→ **Work required**
Below are lines of records; copy exactly those from the one containing "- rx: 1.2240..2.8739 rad" through the one containing "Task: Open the", leaving the pictures behind.

Provided entries section start

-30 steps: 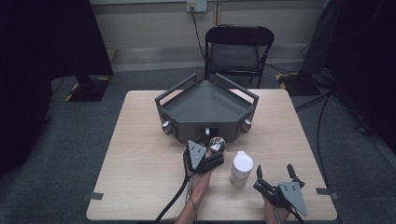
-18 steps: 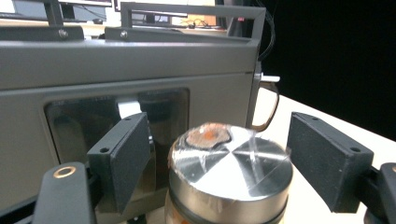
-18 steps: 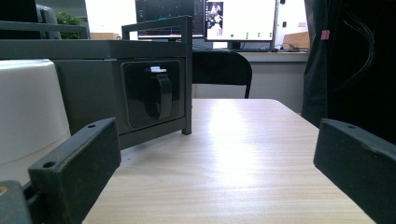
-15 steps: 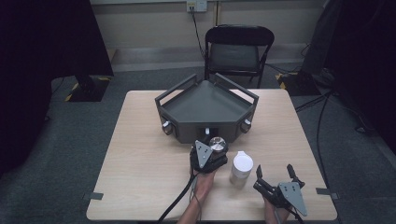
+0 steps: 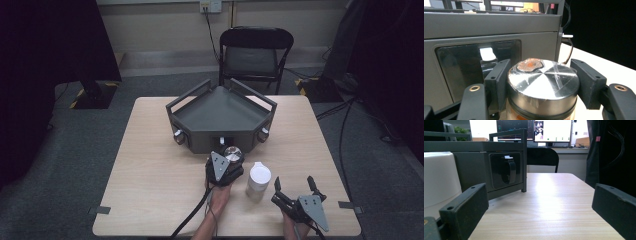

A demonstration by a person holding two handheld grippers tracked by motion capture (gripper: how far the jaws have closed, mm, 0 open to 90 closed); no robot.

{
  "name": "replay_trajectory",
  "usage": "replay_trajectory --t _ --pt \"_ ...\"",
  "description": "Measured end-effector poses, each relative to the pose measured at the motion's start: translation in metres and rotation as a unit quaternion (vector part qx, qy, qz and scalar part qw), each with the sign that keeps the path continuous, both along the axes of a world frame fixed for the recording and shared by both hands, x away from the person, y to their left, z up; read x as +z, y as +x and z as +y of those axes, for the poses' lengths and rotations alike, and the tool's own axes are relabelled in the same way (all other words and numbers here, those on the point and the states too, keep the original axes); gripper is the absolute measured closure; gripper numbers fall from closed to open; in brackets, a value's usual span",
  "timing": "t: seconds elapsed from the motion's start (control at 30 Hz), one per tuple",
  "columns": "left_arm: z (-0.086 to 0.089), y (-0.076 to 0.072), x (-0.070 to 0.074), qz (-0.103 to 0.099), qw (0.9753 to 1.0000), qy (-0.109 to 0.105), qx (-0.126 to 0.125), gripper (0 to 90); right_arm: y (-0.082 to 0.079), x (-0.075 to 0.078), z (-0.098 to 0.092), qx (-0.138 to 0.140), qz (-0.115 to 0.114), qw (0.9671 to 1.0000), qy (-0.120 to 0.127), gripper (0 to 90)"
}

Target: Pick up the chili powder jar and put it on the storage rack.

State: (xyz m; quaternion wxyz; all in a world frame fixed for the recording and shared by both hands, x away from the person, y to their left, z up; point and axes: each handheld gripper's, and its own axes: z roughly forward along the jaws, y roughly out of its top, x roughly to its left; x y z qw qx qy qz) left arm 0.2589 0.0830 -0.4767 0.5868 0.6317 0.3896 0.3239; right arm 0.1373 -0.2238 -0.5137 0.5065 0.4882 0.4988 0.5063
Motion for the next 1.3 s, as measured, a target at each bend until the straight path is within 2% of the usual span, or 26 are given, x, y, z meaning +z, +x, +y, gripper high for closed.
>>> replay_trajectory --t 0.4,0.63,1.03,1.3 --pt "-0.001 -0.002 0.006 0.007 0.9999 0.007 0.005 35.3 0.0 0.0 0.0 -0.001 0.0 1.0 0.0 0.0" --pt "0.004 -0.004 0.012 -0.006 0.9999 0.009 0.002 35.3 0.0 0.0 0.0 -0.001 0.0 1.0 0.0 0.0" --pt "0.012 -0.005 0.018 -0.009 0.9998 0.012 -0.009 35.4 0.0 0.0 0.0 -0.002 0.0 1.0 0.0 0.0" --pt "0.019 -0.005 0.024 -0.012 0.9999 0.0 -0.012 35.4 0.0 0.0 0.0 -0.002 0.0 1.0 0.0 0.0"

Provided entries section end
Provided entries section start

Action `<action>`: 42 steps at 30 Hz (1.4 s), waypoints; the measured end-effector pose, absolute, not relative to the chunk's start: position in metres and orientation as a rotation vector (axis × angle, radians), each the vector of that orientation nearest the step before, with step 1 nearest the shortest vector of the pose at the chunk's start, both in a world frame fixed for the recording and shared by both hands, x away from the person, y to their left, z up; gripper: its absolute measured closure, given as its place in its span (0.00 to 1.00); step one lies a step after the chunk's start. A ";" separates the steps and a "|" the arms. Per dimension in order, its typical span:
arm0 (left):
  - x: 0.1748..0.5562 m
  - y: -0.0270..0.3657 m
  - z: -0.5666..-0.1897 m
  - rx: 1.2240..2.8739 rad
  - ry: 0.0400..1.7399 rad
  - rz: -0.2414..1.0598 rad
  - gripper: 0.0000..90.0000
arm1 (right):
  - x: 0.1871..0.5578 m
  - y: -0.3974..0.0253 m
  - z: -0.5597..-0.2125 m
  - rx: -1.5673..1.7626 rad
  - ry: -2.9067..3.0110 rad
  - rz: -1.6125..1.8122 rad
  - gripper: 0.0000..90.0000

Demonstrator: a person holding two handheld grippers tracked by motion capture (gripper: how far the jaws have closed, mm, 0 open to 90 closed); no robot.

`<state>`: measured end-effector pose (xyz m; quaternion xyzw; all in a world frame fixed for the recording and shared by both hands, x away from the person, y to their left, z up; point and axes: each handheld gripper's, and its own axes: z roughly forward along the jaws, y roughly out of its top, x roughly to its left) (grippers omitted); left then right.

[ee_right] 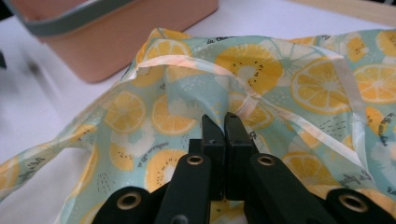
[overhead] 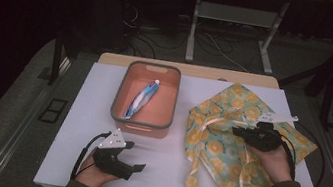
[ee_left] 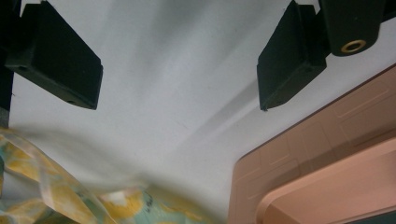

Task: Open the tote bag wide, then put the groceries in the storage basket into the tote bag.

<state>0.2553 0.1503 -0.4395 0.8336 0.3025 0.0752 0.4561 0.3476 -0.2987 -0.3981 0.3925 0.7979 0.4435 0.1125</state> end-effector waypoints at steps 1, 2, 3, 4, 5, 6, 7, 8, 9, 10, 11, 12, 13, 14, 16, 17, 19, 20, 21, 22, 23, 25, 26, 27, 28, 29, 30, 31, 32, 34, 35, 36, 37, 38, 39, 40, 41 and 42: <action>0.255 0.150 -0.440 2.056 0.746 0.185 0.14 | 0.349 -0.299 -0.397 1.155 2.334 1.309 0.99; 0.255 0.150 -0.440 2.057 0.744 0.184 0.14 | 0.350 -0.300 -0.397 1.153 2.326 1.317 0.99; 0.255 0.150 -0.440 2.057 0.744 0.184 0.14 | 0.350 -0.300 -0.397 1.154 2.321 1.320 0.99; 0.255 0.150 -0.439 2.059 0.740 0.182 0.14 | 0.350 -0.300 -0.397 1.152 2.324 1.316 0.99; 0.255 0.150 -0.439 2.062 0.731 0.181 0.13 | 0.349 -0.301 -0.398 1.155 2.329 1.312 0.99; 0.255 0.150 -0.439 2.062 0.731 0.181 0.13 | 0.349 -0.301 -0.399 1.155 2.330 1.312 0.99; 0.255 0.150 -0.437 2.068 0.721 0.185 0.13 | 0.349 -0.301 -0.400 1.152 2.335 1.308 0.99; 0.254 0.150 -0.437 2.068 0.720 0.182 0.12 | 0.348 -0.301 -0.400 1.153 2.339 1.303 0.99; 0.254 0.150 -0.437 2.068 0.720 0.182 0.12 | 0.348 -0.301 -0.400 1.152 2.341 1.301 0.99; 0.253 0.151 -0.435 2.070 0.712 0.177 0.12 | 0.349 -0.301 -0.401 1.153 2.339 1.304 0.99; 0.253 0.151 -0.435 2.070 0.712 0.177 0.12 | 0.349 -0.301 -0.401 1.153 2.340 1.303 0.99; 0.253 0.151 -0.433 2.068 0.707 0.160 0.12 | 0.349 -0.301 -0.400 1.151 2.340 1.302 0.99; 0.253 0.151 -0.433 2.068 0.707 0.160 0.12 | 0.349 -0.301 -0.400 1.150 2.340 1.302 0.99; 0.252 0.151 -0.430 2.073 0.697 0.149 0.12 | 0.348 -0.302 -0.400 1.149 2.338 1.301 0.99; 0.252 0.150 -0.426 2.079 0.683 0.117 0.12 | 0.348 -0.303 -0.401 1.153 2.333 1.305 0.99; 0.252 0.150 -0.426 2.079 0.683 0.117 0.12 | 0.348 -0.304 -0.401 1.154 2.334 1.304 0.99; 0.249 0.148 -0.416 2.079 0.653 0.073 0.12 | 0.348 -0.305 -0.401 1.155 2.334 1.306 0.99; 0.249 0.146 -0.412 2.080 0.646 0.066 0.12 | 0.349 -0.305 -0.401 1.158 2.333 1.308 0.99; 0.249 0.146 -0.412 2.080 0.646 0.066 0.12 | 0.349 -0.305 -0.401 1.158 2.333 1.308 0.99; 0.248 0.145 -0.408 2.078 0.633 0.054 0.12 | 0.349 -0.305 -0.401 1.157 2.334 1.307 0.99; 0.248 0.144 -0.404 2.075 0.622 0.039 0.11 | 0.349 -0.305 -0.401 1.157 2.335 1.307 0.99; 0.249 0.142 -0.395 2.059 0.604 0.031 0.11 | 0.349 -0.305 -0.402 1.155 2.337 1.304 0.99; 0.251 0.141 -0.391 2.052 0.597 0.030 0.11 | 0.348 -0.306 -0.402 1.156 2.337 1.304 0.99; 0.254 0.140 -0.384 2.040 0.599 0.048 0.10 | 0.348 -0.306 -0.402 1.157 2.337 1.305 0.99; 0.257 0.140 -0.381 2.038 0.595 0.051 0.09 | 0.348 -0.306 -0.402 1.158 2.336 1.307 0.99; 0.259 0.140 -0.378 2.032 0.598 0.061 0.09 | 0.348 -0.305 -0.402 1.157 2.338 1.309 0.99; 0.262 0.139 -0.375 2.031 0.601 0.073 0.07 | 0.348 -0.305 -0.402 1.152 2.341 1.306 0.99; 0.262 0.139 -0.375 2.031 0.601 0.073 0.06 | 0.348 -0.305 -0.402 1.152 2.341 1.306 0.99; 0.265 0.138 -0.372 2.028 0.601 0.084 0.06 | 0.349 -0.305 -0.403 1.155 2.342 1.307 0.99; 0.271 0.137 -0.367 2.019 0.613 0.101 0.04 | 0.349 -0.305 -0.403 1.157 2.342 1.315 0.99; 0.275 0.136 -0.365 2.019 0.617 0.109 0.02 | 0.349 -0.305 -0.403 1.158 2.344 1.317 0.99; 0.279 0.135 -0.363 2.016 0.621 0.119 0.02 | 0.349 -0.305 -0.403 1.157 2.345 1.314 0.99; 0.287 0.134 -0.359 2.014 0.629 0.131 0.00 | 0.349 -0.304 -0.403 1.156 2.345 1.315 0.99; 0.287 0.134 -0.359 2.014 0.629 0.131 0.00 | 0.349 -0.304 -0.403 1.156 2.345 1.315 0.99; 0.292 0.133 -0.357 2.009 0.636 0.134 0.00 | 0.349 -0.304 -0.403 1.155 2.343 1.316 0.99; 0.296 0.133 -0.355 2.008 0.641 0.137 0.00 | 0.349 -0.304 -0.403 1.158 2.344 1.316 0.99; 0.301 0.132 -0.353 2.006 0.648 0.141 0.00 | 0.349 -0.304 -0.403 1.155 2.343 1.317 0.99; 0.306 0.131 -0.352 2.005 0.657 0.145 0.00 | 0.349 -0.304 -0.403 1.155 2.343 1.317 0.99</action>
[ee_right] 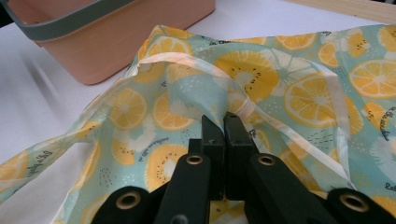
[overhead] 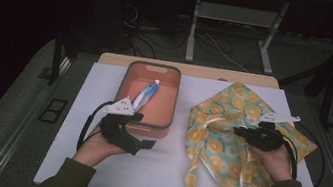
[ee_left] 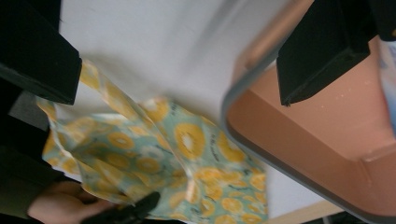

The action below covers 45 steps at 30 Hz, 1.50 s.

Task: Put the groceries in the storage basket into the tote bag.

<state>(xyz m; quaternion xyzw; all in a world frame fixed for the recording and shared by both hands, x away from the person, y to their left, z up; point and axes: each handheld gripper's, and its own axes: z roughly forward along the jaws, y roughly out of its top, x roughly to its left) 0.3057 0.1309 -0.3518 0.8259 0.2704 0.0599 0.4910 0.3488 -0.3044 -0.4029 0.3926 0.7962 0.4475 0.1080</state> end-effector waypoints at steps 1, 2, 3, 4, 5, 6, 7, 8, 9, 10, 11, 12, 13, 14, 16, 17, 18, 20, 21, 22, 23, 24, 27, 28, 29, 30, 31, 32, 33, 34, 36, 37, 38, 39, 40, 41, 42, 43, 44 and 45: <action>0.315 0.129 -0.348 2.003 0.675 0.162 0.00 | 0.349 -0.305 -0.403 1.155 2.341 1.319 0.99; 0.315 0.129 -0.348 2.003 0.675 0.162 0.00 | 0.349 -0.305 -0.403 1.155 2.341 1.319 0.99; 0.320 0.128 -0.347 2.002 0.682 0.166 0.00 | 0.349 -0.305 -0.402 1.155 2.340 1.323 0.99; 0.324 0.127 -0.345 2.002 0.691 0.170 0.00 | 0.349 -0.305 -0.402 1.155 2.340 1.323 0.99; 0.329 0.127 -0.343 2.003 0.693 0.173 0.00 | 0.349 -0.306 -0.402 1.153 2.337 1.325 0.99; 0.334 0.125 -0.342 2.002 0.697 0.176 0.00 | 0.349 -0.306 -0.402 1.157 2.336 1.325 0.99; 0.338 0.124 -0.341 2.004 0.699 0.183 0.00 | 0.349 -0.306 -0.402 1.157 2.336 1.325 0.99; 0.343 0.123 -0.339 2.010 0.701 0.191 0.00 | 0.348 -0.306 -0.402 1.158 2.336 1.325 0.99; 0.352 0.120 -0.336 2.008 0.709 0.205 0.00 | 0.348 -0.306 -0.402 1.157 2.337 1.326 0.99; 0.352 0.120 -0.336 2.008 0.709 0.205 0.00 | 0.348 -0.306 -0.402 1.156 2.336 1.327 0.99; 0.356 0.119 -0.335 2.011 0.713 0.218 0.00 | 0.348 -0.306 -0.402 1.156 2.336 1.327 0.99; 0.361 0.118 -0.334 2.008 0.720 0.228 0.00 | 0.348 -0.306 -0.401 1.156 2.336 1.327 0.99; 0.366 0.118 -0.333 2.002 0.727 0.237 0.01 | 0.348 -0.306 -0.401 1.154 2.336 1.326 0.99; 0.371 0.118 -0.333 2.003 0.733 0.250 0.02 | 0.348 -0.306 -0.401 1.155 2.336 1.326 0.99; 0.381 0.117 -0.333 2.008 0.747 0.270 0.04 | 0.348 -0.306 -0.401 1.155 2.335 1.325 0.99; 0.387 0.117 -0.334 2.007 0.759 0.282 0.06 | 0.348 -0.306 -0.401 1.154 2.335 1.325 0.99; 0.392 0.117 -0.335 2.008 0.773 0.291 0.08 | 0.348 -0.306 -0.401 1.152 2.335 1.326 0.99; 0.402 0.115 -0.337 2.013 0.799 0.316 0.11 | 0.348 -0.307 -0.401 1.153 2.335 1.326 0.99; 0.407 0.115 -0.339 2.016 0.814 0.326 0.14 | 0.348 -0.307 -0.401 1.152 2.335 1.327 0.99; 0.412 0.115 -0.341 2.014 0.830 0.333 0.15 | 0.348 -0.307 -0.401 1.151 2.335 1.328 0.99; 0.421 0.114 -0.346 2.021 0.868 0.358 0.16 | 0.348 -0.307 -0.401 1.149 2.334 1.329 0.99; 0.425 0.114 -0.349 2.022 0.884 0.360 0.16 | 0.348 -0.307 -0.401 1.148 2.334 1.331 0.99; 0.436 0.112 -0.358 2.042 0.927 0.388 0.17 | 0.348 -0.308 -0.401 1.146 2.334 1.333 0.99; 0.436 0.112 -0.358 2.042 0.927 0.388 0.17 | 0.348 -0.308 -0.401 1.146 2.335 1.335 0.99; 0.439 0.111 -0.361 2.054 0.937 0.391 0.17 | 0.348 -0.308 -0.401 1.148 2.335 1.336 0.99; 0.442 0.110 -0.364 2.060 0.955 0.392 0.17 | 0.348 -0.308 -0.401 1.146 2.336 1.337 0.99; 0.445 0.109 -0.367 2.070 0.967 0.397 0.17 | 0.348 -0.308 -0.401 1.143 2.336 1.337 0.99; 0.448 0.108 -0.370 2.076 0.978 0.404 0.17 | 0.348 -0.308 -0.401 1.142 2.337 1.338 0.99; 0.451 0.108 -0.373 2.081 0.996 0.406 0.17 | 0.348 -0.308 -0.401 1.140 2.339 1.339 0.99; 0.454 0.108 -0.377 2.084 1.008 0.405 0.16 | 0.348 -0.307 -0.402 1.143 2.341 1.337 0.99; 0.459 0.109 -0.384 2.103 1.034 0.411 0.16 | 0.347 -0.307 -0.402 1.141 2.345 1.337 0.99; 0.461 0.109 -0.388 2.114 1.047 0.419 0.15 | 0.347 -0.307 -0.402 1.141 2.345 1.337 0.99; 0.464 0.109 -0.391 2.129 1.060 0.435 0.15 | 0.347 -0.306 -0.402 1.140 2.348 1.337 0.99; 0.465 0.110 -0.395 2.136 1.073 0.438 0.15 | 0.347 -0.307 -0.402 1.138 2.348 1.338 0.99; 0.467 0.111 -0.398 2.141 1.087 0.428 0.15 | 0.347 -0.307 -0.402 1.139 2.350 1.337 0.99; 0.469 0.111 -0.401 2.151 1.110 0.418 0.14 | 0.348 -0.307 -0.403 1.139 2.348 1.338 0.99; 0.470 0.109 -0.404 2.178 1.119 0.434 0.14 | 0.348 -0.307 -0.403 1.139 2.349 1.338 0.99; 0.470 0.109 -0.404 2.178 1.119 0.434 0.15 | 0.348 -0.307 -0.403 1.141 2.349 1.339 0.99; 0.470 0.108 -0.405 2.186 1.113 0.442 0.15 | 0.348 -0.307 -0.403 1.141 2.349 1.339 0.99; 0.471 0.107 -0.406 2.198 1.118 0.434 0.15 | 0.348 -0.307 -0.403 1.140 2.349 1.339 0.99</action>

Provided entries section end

→ **Response**
  - rx: 1.2240..2.8739 rad
  - ry: 0.0400..1.7399 rad
  - rz: -0.2414..1.0598 rad
  - gripper: 0.0000..90.0000
arm1 (right):
  - x: 0.1871..0.5578 m
  - y: -0.3974..0.0253 m
  - z: -0.5597..-0.2125 m
  - rx: -1.5673..1.7626 rad
  - ry: -2.9067..3.0110 rad
  - rz: -1.6125..1.8122 rad
  - gripper: 0.0000..90.0000

Demonstrator: a person holding two handheld grippers tracked by motion capture (gripper: how far the jaws have closed, mm, 0 open to 90 closed); no robot.

`<state>`: measured end-effector pose (xyz m; quaternion xyzw; all in a world frame fixed for the recording and shared by both hands, x away from the person, y to their left, z up; point and axes: each handheld gripper's, and its own axes: z roughly forward along the jaws, y roughly out of its top, x roughly to its left) (grippers omitted); left then right.

[ee_right] 
[overhead] 
[ee_left] 

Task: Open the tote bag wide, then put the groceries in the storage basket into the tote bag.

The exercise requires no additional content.